# How to water my Terrarium?



## ratluvr76 (Jul 15, 2014)

*Hello, I'm new to keeping Tarantulas. I currently have 1 Chilean Rose spiderling that is just over an inch, MAYBE an inch and a half and an (adult?) (male?), also a Chilean Rose. The bigger one is about 3.5 inches. I am currently going to be attempting a "natural" build for his 5.5 gallon tank. I'm planning on using a 50/50 organic topsoil/play sand mix for the substrate. I happen to have a vermicompost bin to, what do you think about adding some of the worm castings in the substrate? I'm going to be cleaning/sterilizing both the organic topsoil first. My question really has to do with the plantings. I'd like to use real plants but what would be the best plants to use? I'm concerned with the water needs of the plants vs. the humidity needs of my spider. Should I use succulents? Or would an Ivy work? I have a really pretty purple ivy type of plant in my garden I could just use a clipping off of that, but that requires a pretty good amount of water, especially if I use a clipping.
*​Hopefully I'm making myself clear. LOL
Thank you. Hopefully I'm not posting something already posted, I couldn't find anything when I searched.


----------



## ratluvr76 (Jul 16, 2014)

Is my question about watering the plants in a live plant vivarium a stupid one or just in the wrong section? 

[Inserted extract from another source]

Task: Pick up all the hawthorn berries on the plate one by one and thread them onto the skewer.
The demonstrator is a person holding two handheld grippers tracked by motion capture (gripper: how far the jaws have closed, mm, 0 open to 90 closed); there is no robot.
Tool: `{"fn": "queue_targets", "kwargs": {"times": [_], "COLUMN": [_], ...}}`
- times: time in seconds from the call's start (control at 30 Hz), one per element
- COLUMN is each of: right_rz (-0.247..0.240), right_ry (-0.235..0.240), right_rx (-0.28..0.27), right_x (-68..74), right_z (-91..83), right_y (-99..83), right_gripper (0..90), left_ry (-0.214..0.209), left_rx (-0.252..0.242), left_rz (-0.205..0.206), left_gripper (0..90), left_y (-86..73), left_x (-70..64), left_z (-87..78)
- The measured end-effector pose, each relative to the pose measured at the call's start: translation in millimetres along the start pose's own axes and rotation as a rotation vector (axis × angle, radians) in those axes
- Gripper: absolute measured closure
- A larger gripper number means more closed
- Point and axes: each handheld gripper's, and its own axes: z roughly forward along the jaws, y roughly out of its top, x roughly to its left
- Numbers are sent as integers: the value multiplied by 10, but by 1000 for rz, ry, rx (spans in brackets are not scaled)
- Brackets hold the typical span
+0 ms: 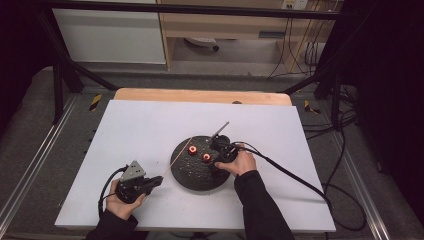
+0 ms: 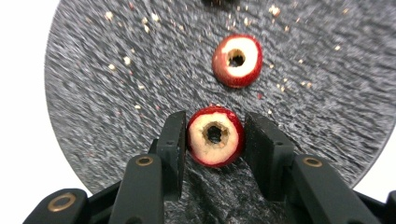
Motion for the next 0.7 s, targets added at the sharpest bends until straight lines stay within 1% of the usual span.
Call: {"fn": "queue_targets", "kwargs": {"times": [0.13, 0.2, 0.37, 0.57, 0.7], "right_rz": [21, 37, 79, 131, 189], "right_ry": [3, 16, 46, 86, 134], "right_rx": [-67, -105, -224, -366, -480], "right_x": [9, 19, 31, 31, 53], "right_z": [-120, -177, -267, -266, -230], "right_y": [-21, -38, -119, -262, -363], "right_gripper": [606, 606, 606, 607, 607], "left_ry": [1, 3, 5, 10, 14], "left_rx": [-7, -8, -16, -24, -27], "left_rz": [0, 1, -2, -5, -11], "left_gripper": [881, 880, 880, 880, 880], "left_y": [-1, -1, -4, -6, -11], "left_x": [-13, -20, -34, -56, -58], "left_z": [-3, -3, -4, 1, 3]}}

---------- Post added 07-16-2014 at 04:35 AM ----------

Ok so I'm a noob that's certain.  I guess I was entering the wrong key words idk case there right under this forum for viv's and terrariums is a whole section to plants. Haha I'm an idiot.


----------



## Hanska (Jul 16, 2014)

I have a succulent in my rosie tank. I would not put anything that needs more water with a rosie. They like it DRY.


----------



## edgeofthefreak (Jul 16, 2014)

Your best bet, in my opinion, is to go ahead with your plans regarding the 5gal tank, just not for either spider you currently own. Build the tank and see how it looks/feels with living plants in there. If after a while things are looking good (and smelling good) then get your self a new spider, one that originally comes from a moist humid environment.

Be warned though, most humid dwelling spiders are not for the faint of heart, and they often come with their own special warnings. _Theraphosa_ have some of the worst urticating setae, _Ephebopus_ has their setae on their palps (and can launch them at you), _Megaphobema_ are often thought of as a challenging species due to their temperature needs (unless I'm mistaken - good to do your own research, lol)...

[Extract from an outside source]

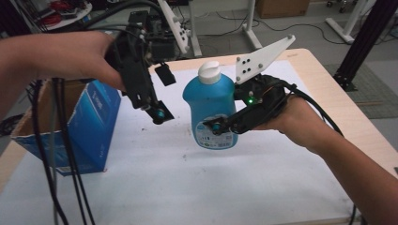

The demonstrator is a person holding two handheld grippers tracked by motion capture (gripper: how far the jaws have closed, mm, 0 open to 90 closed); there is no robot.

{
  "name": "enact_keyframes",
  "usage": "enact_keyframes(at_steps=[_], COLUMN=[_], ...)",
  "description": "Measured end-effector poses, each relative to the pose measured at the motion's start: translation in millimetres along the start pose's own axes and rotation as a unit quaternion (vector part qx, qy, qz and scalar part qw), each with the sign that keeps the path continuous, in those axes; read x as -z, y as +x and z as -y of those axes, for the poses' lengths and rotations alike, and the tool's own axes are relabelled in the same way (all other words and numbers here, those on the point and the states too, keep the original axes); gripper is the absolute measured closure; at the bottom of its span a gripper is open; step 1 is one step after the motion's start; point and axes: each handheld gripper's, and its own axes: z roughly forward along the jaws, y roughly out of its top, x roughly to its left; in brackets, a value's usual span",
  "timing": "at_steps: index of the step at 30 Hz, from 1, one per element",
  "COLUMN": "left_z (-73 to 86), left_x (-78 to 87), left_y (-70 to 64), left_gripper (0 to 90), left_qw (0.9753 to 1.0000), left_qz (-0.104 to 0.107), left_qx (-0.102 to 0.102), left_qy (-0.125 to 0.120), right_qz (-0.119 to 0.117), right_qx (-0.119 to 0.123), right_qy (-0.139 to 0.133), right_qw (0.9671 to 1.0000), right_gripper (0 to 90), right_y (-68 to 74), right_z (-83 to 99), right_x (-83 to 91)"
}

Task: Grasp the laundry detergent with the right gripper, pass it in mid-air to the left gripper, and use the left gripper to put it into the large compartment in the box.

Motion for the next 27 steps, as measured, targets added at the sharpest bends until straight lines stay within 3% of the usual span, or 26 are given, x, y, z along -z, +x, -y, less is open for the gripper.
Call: enact_keyframes(at_steps=[13,27], left_z=[-6.9,-14.0], left_x=[-0.7,-1.1], left_y=[-1.5,-3.5], left_gripper=[1.7,1.7], left_qw=[0.9999,0.9999], left_qz=[-0.004,-0.009], left_qx=[-0.008,-0.014], left_qy=[-0.004,-0.003], right_qz=[-0.017,-0.031], right_qx=[0.017,0.018], right_qy=[0.023,0.035], right_qw=[0.9994,0.9987], right_gripper=[46.1,46.1], right_y=[0.1,2.6], right_z=[-19.0,-23.9], right_x=[-27.4,-39.8])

You can also try arboreal spiders, since any plant in a tank wants plenty of ventilation as well. A nice unobtrusive ivy climbing a cork background could look quite lovely.

Reactions: Like 1


----------



## timisimaginary (Jul 16, 2014)

g. rosea like the substrate BONE dry. even a little bit of moisture in the soil can sometimes put them off feeding for months. it's not an ideal environment to grow plants in.

as suggested, some other species might work better. i'm hoping to put together a planted viv for an avicularia one day.


----------



## ratluvr76 (Jul 16, 2014)

Thanx guys. Awesome input thank you so much. Yes I'll be doing a live planted viv with my big Rose but It will be planted really with one cacti species.. a split rock mimic plant. It looks like a split rock, literally. They are very slow growing. The area where it naturally occurs only gets fog as precipitation, literally. So watering it will never be a problem. I may put another succulent in there too but will bury a mini pot of it so that I can put a couple of drops of water around the base of that plant too, and it will not affect the rest of the substrate. I'm planning on a pretty deep layer, maybe 3 or four inches. I'll post a pic when it's finished. 

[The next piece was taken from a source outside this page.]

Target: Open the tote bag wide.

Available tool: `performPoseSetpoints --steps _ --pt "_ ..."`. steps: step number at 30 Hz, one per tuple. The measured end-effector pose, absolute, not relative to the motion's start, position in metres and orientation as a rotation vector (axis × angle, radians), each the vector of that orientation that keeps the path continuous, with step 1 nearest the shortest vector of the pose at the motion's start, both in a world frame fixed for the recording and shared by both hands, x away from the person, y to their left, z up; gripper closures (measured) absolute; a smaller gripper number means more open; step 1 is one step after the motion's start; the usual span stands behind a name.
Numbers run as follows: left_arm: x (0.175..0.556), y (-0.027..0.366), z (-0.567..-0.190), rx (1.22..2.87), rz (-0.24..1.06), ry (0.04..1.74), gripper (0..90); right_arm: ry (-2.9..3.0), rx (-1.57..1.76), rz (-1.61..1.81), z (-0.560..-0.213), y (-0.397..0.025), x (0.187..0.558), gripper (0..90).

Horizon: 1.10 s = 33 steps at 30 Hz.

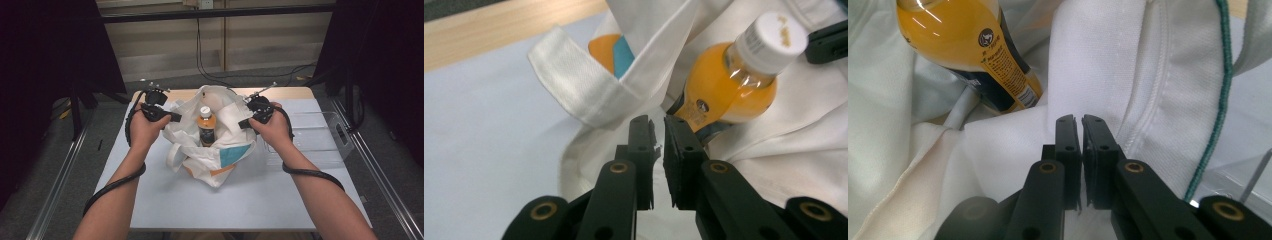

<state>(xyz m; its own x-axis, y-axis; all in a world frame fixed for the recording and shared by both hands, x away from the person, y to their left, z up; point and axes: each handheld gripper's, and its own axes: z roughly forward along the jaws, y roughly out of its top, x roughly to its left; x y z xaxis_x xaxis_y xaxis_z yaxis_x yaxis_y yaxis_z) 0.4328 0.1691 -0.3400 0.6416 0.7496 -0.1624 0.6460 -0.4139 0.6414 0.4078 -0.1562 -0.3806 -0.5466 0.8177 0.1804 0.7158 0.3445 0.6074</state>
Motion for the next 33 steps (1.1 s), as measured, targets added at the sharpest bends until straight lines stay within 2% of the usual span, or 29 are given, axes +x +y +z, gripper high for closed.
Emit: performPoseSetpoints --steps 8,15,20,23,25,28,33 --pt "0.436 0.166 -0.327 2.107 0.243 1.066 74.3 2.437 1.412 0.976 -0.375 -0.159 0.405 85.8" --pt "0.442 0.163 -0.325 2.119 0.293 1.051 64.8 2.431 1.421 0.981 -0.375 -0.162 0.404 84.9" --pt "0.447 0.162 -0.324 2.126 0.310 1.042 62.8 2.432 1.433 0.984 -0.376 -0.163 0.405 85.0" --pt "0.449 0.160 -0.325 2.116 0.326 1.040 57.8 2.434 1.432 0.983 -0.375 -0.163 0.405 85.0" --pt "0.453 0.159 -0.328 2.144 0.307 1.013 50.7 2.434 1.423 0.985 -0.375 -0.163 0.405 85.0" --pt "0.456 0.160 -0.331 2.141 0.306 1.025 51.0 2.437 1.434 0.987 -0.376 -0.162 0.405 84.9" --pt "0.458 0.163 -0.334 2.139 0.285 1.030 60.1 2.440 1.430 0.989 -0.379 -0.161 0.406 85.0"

As for the avicularia, I'm thinking about getting an A. versicolor, and/or a GBB.. well probably a GBB first. 

I'm really a snake person but the small sizes of enclosure needed for more T species really appeals to me, makes them easier to manage in most situations, at least from what I'm finding out.


----------



## edgeofthefreak (Jul 16, 2014)

Well you didn't say that you had a perfect dry loving plant in mind! I've never heard of split rock mimic cacti before - so thank you for that! I have a dwarf sansevieria that I nearly never water, and it still grows. Albeit, the soil its in has more moisture than yours will, I'm sure.

Regards to spiders requiring less space than snakes: they also require less food, less supplements for their less food, less heat sources (no heat sources), less webbing... no wait, they have LOTS of that. You've found the perfect minimalists pet!


----------



## ratluvr76 (Jul 16, 2014)

The picture in the top left of this collage is the split rock plant I was telling you about. It's only moisture requirements are occasional mist/fog. Some of the information I've discovered claims that a daily misting would really be too much for it. It goes dormant in the summer and grows/flowers in the winter. I looked it up by Split Rock Mimicry plant. I absolutely love it. It will also grow on rock, no need for soil on this guy.  enjoy. I got mine from Lowe's but have also seen them at wal-mart.


----------



## CupcakeRosea (Jul 18, 2014)

I have never seen a split rock cactus. That thing is interesting looking to say the least, lol. I was a little worried as "cactus" makes me think spikes and full of pain and tweezers. However I think that'll look pretty rad in a tank.


----------



## Cavedweller (Jul 28, 2014)

(Reply's a bit late, sorry!)

A split rock (Pleiospilos) isn't a cactus, but rather a succulent (as are cacti). That sounds like one of the most suitable plants for a rosie tank. I'd think the biggest concern is pesticides/fertilizers in the soil, especially since you got it from Lowes. I'm not sure how long you'd need to wait to be sure it's safe for your spider. 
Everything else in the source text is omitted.